▶ **HOW TO COMPLETE THIS TASK**: Retype all data exactly as given. Pictures should not be retyped.
LISTED RECORDS: Begin
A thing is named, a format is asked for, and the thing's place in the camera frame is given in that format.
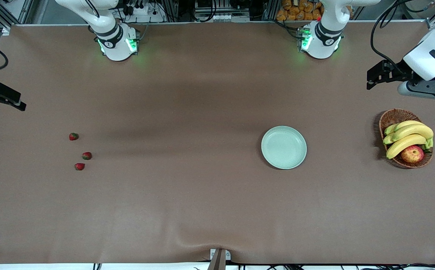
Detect mint green round plate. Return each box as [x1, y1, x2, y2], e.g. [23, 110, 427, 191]
[261, 126, 307, 170]

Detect brown wicker basket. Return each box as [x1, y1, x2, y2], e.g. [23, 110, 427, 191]
[379, 109, 434, 169]

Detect small greenish yellow banana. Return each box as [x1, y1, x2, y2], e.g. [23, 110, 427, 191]
[385, 120, 424, 135]

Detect grey rounded background housing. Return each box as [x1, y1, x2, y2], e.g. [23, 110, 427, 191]
[404, 0, 435, 11]

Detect red yellow apple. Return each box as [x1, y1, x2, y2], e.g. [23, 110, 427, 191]
[401, 145, 425, 164]

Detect bag of orange snacks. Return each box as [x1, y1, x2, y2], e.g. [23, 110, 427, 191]
[276, 0, 324, 21]

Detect white power strip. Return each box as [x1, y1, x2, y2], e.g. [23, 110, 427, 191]
[122, 0, 165, 22]

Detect black background equipment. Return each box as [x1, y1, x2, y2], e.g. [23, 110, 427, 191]
[195, 0, 252, 14]

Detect brown table cover mat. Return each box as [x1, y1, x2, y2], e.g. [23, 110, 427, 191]
[0, 19, 435, 265]

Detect dark mounting bar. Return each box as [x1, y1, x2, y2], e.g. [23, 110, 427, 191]
[207, 250, 227, 270]

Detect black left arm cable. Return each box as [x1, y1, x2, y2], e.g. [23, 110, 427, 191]
[370, 0, 435, 75]

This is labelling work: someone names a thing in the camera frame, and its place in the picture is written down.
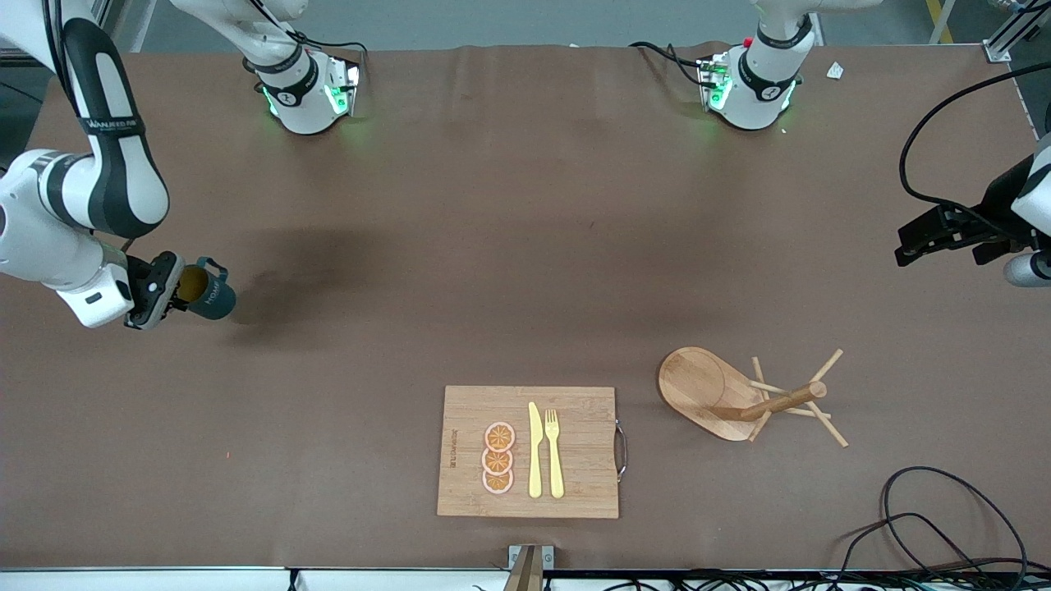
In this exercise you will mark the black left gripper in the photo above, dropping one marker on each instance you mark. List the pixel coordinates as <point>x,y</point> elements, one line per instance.
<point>998,201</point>

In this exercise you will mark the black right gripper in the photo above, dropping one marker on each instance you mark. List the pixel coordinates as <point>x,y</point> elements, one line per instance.
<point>178,301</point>

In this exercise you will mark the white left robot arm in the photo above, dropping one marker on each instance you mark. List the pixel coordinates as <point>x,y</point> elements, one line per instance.
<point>751,90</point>

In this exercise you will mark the large table cover sheet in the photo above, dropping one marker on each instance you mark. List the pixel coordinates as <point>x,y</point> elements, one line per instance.
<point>328,369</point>

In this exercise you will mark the small white paper scrap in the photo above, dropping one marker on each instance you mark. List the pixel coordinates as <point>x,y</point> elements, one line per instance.
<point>835,71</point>

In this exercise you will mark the wooden mug tree stand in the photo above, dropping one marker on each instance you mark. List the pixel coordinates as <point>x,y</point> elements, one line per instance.
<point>686,382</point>

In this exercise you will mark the orange slice toy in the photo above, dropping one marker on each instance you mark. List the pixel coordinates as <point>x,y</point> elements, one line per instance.
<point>499,437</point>

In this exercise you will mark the yellow plastic knife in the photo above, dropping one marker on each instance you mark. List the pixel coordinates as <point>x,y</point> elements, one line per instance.
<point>534,460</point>

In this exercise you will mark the yellow plastic fork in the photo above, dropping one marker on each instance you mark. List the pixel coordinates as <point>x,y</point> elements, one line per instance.
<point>555,468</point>

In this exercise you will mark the wooden cutting board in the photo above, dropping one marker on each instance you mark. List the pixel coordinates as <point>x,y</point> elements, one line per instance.
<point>583,443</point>

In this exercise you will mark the aluminium frame post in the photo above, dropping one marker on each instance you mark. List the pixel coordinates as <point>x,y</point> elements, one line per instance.
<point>1014,33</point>

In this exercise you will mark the white table edge rail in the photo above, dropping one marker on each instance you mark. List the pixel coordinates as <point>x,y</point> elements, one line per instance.
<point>164,581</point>

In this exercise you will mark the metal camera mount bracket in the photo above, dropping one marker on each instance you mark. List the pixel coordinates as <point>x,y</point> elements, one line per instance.
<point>530,566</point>

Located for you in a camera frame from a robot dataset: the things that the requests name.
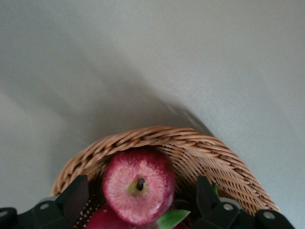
LISTED RECORDS: End
▶ **FINAL ANSWER**:
A thing is named, a format is asked for, and the thing's place in the camera frame is given in that format.
Detect mint green round plate. Return each box as [x1, y1, x2, y2], e.g. [23, 110, 427, 191]
[261, 126, 307, 170]

Detect brown wicker basket. Return each box as [x1, y1, x2, y2], e.g. [23, 110, 427, 191]
[379, 109, 434, 169]

Detect small greenish yellow banana. Return each box as [x1, y1, x2, y2], e.g. [23, 110, 427, 191]
[385, 120, 424, 135]

Detect grey rounded background housing. Return each box as [x1, y1, x2, y2], e.g. [23, 110, 427, 191]
[404, 0, 435, 11]

Detect red yellow apple. Return each box as [x1, y1, x2, y2], e.g. [23, 110, 427, 191]
[401, 145, 425, 164]

Detect bag of orange snacks. Return each box as [x1, y1, x2, y2], e.g. [23, 110, 427, 191]
[276, 0, 324, 21]

Detect white power strip. Return each box as [x1, y1, x2, y2], e.g. [23, 110, 427, 191]
[122, 0, 165, 22]

Detect black background equipment. Return each box as [x1, y1, x2, y2], e.g. [23, 110, 427, 191]
[195, 0, 252, 14]

Detect brown table cover mat. Return each box as [x1, y1, x2, y2], e.g. [23, 110, 427, 191]
[0, 19, 435, 265]

Detect dark mounting bar. Return each box as [x1, y1, x2, y2], e.g. [23, 110, 427, 191]
[207, 250, 227, 270]

Detect black left arm cable. Return each box as [x1, y1, x2, y2], e.g. [23, 110, 427, 191]
[370, 0, 435, 75]

This is labelling work: someone names a thing in the camera frame, and its place in the picture is written down.
In this exercise you will mark the black left gripper in the photo above, dropping one marker on each instance you mark. List the pixel coordinates as <point>x,y</point> elements, one line per instance.
<point>998,201</point>

In this exercise you will mark the black right gripper in the photo above, dropping one marker on each instance you mark. List the pixel coordinates as <point>x,y</point> elements, one line per instance.
<point>178,301</point>

In this exercise you will mark the white left robot arm in the photo above, dropping one marker on each instance you mark. List the pixel coordinates as <point>x,y</point> elements, one line per instance.
<point>751,90</point>

In this exercise you will mark the large table cover sheet in the photo above, dropping one marker on each instance you mark. List the pixel coordinates as <point>x,y</point> elements, one line per instance.
<point>328,369</point>

In this exercise you will mark the small white paper scrap in the photo above, dropping one marker on each instance you mark. List the pixel coordinates as <point>x,y</point> elements, one line per instance.
<point>835,71</point>

In this exercise you will mark the wooden mug tree stand in the photo above, dropping one marker on each instance you mark. List the pixel coordinates as <point>x,y</point> elements, one line per instance.
<point>686,382</point>

In this exercise you will mark the orange slice toy in the photo above, dropping one marker on each instance you mark. List the pixel coordinates as <point>x,y</point> elements, one line per instance.
<point>499,437</point>

In this exercise you will mark the yellow plastic knife in the photo above, dropping one marker on each instance you mark. List the pixel coordinates as <point>x,y</point> elements, one line per instance.
<point>534,460</point>

In this exercise you will mark the yellow plastic fork in the photo above, dropping one marker on each instance you mark. List the pixel coordinates as <point>x,y</point> elements, one line per instance.
<point>555,468</point>

In this exercise you will mark the wooden cutting board in the photo above, dropping one marker on each instance you mark. List the pixel coordinates as <point>x,y</point> elements, one line per instance.
<point>583,443</point>

In this exercise you will mark the aluminium frame post in the photo above, dropping one marker on each instance you mark. List the pixel coordinates as <point>x,y</point> elements, one line per instance.
<point>1014,33</point>

In this exercise you will mark the white table edge rail in the photo above, dropping one marker on each instance you mark. List the pixel coordinates as <point>x,y</point> elements, one line per instance.
<point>164,581</point>

In this exercise you will mark the metal camera mount bracket in the photo above, dropping one marker on each instance you mark. List the pixel coordinates as <point>x,y</point> elements, one line per instance.
<point>530,566</point>

Located for you in a camera frame from a robot dataset: the things that the requests name.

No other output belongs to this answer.